**ACTION ITEM:** Only these lines are needed: the first line of the entries below through the line with "Could you please mark the region of the right", each returned exactly.

**EXCERPTED RECORDS:**

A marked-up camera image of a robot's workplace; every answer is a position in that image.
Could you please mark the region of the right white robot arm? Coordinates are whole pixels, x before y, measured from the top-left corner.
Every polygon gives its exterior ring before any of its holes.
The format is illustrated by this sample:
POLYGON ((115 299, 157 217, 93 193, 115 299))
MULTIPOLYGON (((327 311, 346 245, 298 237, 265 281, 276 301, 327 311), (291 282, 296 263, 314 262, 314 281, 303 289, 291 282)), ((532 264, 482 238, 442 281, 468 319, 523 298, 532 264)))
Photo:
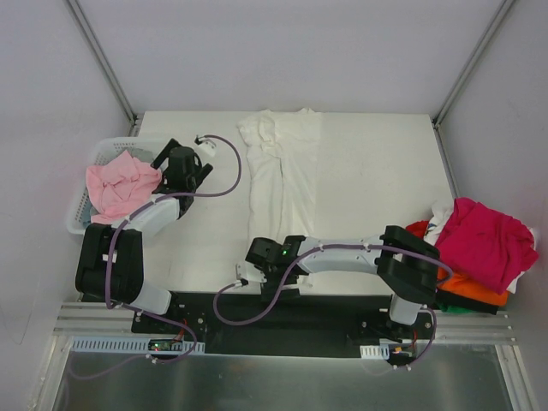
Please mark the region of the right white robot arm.
POLYGON ((238 283, 245 286, 252 282, 250 271, 260 274, 261 294, 268 305, 238 324, 251 325, 266 317, 287 291, 286 286, 298 277, 328 271, 355 272, 375 275, 390 288, 384 326, 391 336, 403 338, 414 330, 422 307, 434 302, 439 269, 445 269, 440 252, 395 225, 387 226, 382 235, 346 241, 288 235, 278 243, 256 237, 243 267, 237 270, 238 283))

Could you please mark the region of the white floral t shirt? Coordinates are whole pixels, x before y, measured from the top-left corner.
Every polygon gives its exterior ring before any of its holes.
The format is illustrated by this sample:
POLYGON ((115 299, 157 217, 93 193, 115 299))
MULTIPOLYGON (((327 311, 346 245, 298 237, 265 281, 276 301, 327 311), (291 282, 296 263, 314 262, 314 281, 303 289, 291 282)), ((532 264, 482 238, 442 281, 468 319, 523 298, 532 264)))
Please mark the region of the white floral t shirt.
POLYGON ((305 108, 263 110, 237 124, 251 177, 249 241, 313 233, 322 120, 305 108))

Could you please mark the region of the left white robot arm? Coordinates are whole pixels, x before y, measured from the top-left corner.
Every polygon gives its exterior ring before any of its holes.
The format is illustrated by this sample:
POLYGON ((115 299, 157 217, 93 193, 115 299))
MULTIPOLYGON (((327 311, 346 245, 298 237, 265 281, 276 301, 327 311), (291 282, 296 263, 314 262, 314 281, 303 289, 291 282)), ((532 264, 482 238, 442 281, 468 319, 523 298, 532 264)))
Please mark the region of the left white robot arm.
POLYGON ((151 321, 164 333, 175 331, 182 314, 171 306, 172 293, 145 279, 143 240, 180 219, 190 208, 196 190, 213 170, 191 147, 170 140, 152 163, 159 174, 146 201, 114 228, 91 223, 85 230, 75 287, 85 295, 152 313, 151 321))

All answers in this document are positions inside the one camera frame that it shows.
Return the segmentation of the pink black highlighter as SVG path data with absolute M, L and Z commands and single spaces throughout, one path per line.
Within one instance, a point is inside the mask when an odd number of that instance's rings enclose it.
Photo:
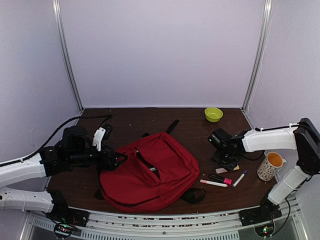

**RESPONSE:**
A marked-up camera image of a robot's workplace; every answer is a position in that image.
Could you please mark the region of the right white robot arm? Coordinates are whole pixels, x before y, measured from the top-left corner.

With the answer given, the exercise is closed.